Speaking with the parents who had teen HLHSers gave me insight on how far medical practice dealing with this CHD has changed. None of these parents were sent home with a scale, binder or a pulse-ox machine. In fact, when I mentioned what our Interstage life was like, one father said to me “You had to weigh her every single day? We just had nurse come once a week- you must have gone crazy!” And while he was saying that I was thinking “Oh my God- you guys had nothing- that is crazy!”
And then it hit me. These parents didn’t let worry take over their lives. They weren’t driven mad by scales, weight gains or sat levels. Their children rode on rides in Disney, they let them play sports, they let them reach for the stars. They didn’t let their fears affect their children and I saw the results running around the pool with careless abandon. When I ran into a fellow Boston mom (and friend) at the picnic with her son who had his Fontan last summer, I relayed my experience while watching her son run around her in his excitement. It was 90 degrees and he was buzzing around like a blond bee on a mission. Another view on what our future could be like.
As I thought about the families who are having their Fontans this summer, I looked at the young adults in front of me full of promise. I wished other moms could see what I had seen today. Robust, healthy HLHS young adults enjoying life. Happy. With college degrees and plans for the future. We can have these things, this life without limits. Obviously, Isabelle will have certain limitations, but from what I saw- these kids didn’t appear to be held back by them.

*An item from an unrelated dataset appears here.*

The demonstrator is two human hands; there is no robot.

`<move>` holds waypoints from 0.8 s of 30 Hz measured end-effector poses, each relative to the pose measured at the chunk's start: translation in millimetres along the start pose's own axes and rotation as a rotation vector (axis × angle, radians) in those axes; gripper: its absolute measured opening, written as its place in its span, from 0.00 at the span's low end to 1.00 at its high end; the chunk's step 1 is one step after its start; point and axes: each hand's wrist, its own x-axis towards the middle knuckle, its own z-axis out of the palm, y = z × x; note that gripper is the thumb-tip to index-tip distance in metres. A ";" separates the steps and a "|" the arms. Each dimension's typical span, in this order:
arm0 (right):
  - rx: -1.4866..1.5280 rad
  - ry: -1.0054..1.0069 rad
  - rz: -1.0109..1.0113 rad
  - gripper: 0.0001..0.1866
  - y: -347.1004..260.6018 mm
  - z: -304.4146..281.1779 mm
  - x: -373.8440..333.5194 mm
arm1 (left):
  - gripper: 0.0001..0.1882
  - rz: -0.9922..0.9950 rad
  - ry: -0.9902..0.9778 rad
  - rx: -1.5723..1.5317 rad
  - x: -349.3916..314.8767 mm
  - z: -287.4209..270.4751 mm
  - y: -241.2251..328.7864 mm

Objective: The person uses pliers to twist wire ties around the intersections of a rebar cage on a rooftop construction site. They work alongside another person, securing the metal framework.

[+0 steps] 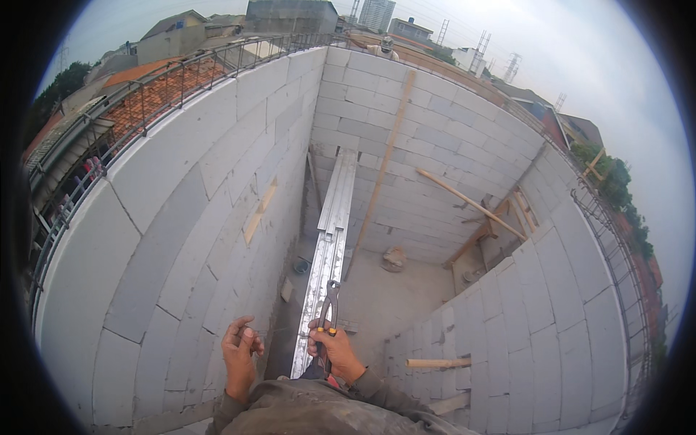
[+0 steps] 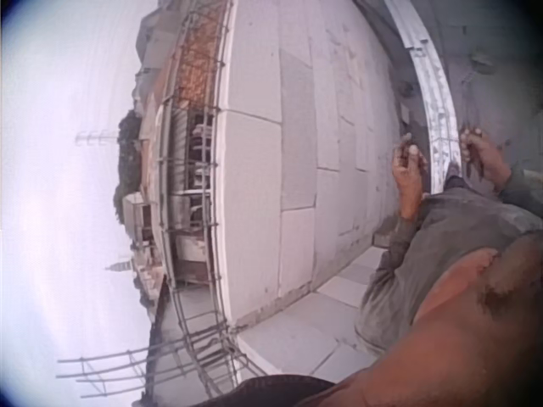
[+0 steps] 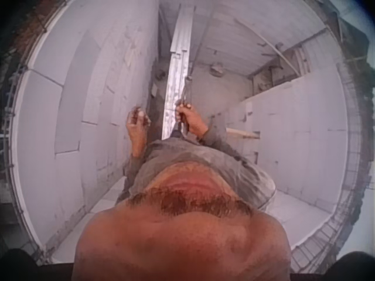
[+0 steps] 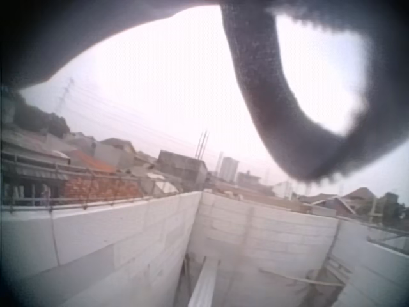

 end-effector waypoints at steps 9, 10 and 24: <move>0.141 -0.032 -0.064 0.11 -9.8 -1.2 11.0 | 0.41 0.051 -0.311 0.011 -13.6 -8.6 11.6; 0.107 -0.061 -0.042 0.11 -10.7 0.3 12.5 | 0.42 0.079 -0.285 0.021 -15.1 -5.0 13.0; 0.025 -0.238 0.112 0.10 10.5 29.6 18.1 | 0.58 0.425 -0.001 -0.094 -5.7 -14.5 18.1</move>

Look, I know the surgeries our babies and children go through are terrifying. There will always be the underlying fear of losing our most precious ones. I am sure I will be wreck myself when the time comes. When it does, I want to pull a photo up of one of these amazing kids and breathe in a little hope.
Normally I would end here at that last statement but I saw something on one of the Heart Mamas pages that really got to me today.

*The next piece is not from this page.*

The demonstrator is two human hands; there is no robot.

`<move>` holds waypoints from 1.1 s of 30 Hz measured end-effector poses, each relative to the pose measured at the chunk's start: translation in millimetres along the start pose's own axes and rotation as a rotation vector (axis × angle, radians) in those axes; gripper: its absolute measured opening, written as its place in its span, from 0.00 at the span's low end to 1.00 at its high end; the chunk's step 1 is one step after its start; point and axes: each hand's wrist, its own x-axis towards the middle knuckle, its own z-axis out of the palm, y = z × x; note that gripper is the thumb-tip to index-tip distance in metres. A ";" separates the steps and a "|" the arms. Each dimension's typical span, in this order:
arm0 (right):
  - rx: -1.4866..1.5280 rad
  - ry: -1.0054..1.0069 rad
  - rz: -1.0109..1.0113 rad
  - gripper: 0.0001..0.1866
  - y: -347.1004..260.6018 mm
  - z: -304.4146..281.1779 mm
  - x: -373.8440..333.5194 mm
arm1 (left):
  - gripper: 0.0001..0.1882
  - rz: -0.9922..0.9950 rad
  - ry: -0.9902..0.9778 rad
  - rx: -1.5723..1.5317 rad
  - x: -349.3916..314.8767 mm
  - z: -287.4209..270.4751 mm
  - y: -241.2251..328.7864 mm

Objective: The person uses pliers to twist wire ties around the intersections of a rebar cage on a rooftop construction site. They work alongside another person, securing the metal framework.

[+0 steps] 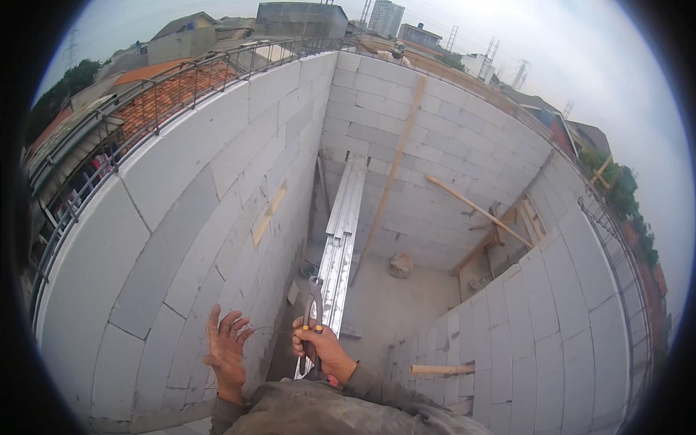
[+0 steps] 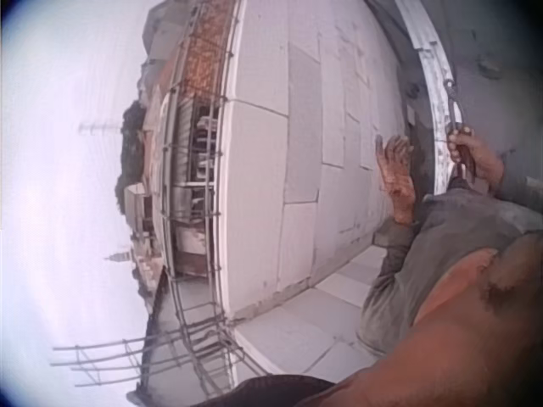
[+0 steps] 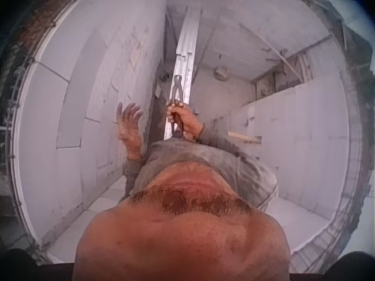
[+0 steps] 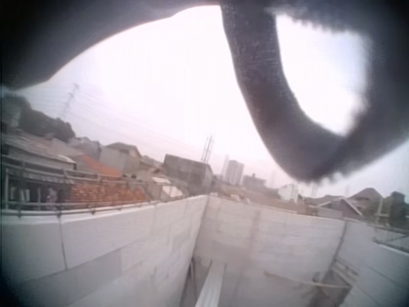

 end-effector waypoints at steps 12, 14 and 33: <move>-0.380 -0.181 0.097 0.12 19.1 3.6 -12.5 | 0.27 -0.422 0.481 -0.407 25.1 -12.3 4.9; -0.485 -0.222 0.046 0.12 15.8 3.2 -7.7 | 0.30 -0.475 0.502 -0.534 27.6 -16.5 6.1; -0.748 -0.270 0.064 0.12 24.3 6.2 -7.4 | 0.37 -0.219 0.319 -0.501 15.6 -0.7 10.0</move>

Someone posted a nice thought about God and how her child’s heart was created by Him special, as if she were a high end car that needed a special part to make that automobile special. It was a nice train of thought about making sense of something that doesn’t. What I didn’t appreciate was someone’s comment on how most CHD kids are born into Christian families, because of this nice Creationism view on how a child received the CHD that they had. Do I need to start posting “Hey! There are some Jewish heart moms that love their children too!” Or shall I post “Yes, that’s right- Christians really are the only people compassionate enough to take care of special needs children. I have no idea what I am doing with mine.” It is infuriating to constantly feel that because you are not Christian, you don’t have the same appreciation for life that someone who is Christian would. Newsflash- IT’S NOT TRUE. Many people of various faiths care about human life. Get out of your narrow mind and try to think that perhaps you don’t sound loving when you tell people that you are so much better than everyone else. And what gets me is that this is on a Heart page. A page created to support other Heart moms, and I am getting told that because I don’t believe that Jesus was the son of God, I don’t have any sanctity for life. Awesome. It still won’t ruin the wonderful day I had with other people who appreciate life as much as I do.